== Data provided

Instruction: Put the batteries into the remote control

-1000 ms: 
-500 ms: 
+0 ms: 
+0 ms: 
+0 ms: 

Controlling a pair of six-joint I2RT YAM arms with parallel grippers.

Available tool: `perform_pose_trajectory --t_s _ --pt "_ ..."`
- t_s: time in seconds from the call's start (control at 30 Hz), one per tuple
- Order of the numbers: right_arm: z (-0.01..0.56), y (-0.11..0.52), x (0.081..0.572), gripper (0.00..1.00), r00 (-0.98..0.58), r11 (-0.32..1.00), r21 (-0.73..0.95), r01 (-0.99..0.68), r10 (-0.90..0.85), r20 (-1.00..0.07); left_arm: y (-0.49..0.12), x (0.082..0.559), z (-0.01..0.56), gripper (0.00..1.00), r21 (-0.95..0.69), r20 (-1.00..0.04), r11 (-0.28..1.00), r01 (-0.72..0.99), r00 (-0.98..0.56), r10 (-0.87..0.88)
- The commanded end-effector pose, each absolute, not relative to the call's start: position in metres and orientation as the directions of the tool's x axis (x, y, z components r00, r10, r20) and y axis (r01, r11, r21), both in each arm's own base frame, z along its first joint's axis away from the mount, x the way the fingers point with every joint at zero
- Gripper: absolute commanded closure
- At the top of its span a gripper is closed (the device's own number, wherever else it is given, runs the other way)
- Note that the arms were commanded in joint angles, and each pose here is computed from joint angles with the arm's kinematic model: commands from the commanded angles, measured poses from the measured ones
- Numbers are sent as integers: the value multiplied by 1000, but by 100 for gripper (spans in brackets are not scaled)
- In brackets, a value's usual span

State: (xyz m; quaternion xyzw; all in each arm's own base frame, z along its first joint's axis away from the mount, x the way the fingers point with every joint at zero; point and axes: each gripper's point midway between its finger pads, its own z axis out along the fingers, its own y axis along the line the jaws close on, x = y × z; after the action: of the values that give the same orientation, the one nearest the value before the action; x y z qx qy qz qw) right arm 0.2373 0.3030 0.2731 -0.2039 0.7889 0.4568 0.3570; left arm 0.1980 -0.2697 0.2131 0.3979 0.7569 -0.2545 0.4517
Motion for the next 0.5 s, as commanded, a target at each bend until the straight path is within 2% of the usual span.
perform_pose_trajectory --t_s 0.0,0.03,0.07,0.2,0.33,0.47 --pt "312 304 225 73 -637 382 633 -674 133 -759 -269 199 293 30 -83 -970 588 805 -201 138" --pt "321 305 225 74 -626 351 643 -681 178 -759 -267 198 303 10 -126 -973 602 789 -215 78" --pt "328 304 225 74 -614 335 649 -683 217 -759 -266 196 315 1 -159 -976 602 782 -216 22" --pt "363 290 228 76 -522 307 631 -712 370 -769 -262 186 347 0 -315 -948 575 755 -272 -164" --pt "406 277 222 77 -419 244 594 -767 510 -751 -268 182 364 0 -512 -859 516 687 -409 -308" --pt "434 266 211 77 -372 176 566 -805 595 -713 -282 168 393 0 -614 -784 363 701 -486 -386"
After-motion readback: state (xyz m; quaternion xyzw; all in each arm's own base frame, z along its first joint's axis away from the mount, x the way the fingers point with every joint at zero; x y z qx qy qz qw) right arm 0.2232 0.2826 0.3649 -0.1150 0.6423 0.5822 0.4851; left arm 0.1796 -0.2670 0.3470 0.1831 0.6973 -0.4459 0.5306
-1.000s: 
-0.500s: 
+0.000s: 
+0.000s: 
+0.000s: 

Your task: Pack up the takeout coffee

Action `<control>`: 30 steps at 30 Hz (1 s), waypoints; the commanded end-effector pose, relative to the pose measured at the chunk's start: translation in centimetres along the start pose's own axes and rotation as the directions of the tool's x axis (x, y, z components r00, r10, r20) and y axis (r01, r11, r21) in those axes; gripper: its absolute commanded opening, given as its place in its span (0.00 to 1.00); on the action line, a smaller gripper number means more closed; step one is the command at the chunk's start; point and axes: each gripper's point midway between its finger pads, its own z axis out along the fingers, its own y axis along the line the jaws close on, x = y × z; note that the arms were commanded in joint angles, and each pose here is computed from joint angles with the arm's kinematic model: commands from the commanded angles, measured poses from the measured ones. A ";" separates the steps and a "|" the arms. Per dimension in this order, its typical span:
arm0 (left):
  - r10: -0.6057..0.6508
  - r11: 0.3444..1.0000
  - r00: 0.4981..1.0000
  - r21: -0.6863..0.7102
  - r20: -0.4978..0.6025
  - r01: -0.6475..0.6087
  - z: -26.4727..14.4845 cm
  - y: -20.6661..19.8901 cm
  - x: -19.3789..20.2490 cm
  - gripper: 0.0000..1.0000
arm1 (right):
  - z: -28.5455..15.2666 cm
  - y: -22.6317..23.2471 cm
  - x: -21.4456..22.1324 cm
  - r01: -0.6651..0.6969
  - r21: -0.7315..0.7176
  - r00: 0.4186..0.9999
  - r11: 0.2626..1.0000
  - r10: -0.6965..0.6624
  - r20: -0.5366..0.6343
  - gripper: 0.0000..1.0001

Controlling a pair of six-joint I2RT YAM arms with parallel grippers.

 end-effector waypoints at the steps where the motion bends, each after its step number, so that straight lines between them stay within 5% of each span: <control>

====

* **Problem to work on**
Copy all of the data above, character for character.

* **Written answer**
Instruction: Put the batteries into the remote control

-1000 ms: 
-500 ms: 
+0 ms: 
+0 ms: 
+0 ms: 

Controlling a pair of six-joint I2RT YAM arms with parallel grippers.

Available tool: `perform_pose_trajectory --t_s _ --pt "_ ..."`
- t_s: time in seconds from the call's start (control at 30 Hz), one per tuple
- Order of the numbers: right_arm: z (-0.01..0.56), y (-0.11..0.52), x (0.081..0.572), gripper (0.00..1.00), r00 (-0.98..0.58), r11 (-0.32..1.00), r21 (-0.73..0.95), r01 (-0.99..0.68), r10 (-0.90..0.85), r20 (-1.00..0.07); left_arm: y (-0.49..0.12), x (0.082..0.559), z (-0.01..0.56), gripper (0.00..1.00), r21 (-0.95..0.69), r20 (-1.00..0.04), r11 (-0.28..1.00), r01 (-0.72..0.99), r00 (-0.98..0.56), r10 (-0.87..0.88)
- The commanded end-effector pose, each absolute, not relative to the call's start: position in metres and orientation as the directions of the tool's x axis (x, y, z components r00, r10, r20) and y axis (r01, r11, r21), both in each arm's own base frame, z along its first joint's axis away from the mount, x the way the fingers point with every joint at zero
- Gripper: absolute commanded closure
- At the top of its span a gripper is closed (the device's own number, wherever else it is given, runs the other way)
- Note that the arms were commanded in joint angles, and each pose here is computed from joint angles with the arm's kinematic model: commands from the commanded angles, measured poses from the measured ones
- Numbers are sent as integers: the value multiplied by 1000, but by 100 for gripper (spans in brackets are not scaled)
- In brackets, a value's usual span

State: (xyz m; quaternion xyzw; all in each arm's own base frame, z along its first joint's axis away from the mount, x the way the fingers point with every joint at zero; point and axes: each gripper's point midway between its finger pads, its own z axis out along the fingers, its own y axis along the line the jaws close on, x = y × z; after the action: of the values that give the same orientation, the one nearest the value before the action; x y z qx qy qz qw) right arm 0.2373 0.3030 0.2731 -0.2039 0.7889 0.4568 0.3570; left arm 0.1980 -0.2697 0.2131 0.3979 0.7569 -0.2545 0.4517
Motion for the next 0.5 s, as commanded, a target at each bend until the straight path is within 2% of the usual span.
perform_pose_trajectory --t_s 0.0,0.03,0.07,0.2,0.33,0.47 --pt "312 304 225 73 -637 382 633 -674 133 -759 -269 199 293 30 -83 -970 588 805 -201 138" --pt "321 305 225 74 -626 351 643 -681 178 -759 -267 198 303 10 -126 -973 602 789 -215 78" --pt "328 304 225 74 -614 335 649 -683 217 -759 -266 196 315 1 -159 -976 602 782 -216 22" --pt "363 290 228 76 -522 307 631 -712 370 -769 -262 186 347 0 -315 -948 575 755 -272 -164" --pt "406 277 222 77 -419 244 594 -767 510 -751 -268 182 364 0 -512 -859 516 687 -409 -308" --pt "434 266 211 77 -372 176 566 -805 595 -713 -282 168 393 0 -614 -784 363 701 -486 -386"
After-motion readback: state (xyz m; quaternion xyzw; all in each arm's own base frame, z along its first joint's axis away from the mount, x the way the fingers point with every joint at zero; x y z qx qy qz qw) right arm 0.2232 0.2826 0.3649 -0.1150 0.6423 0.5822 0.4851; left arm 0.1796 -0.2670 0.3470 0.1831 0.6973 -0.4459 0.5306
-1.000s: 
-0.500s: 
+0.000s: 
+0.000s: 
+0.000s: 

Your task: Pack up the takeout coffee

Action `<control>`: 30 steps at 30 Hz (1 s), waypoints; the commanded end-effector pose, relative to the pose measured at the chunk's start: translation in centimetres along the start pose's own axes and rotation as the directions of the tool's x axis (x, y, z components r00, r10, r20) and y axis (r01, r11, r21) in those axes; gripper: its absolute commanded opening, given as its place in its span (0.00 to 1.00); on the action line, a smaller gripper number means more closed; step one is the command at the chunk's start; point and axes: each gripper's point midway between its finger pads, its own z axis out along the fingers, its own y axis along the line the jaws close on, x = y × z; note that the arms were commanded in joint angles, and each pose here is computed from joint angles with the arm's kinematic model: commands from the commanded angles, measured poses from the measured ones. A ";" separates the steps and a "|" the arms. Per dimension in this order, its typical span:
arm0 (left):
  - r10: -0.6057..0.6508
  - r11: 0.3444..1.0000
  - r00: 0.4981..1.0000
  - r21: -0.6863..0.7102
  - r20: -0.4978..0.6025
  - r01: -0.6475..0.6087
  - z: -26.4727..14.4845 cm
  - y: -20.6661..19.8901 cm
  - x: -19.3789..20.2490 cm
  - gripper: 0.0000..1.0000
arm1 (right):
  - z: -28.5455..15.2666 cm
  - y: -22.6317..23.2471 cm
  - x: -21.4456..22.1324 cm
  - r01: -0.6651..0.6969
  - r21: -0.7315..0.7176
  - r00: 0.4186..0.9999
  - r11: 0.2626..1.0000
  - r10: -0.6965..0.6624
  - r20: -0.5366..0.6343
  - gripper: 0.0000..1.0001

Controlling a pair of six-joint I2RT YAM arms with parallel grippers.

 end-effector waypoints at the steps where the motion bends, each after its step number, so that straight lines between them stay within 5% of each span: <control>

This completes the requested output.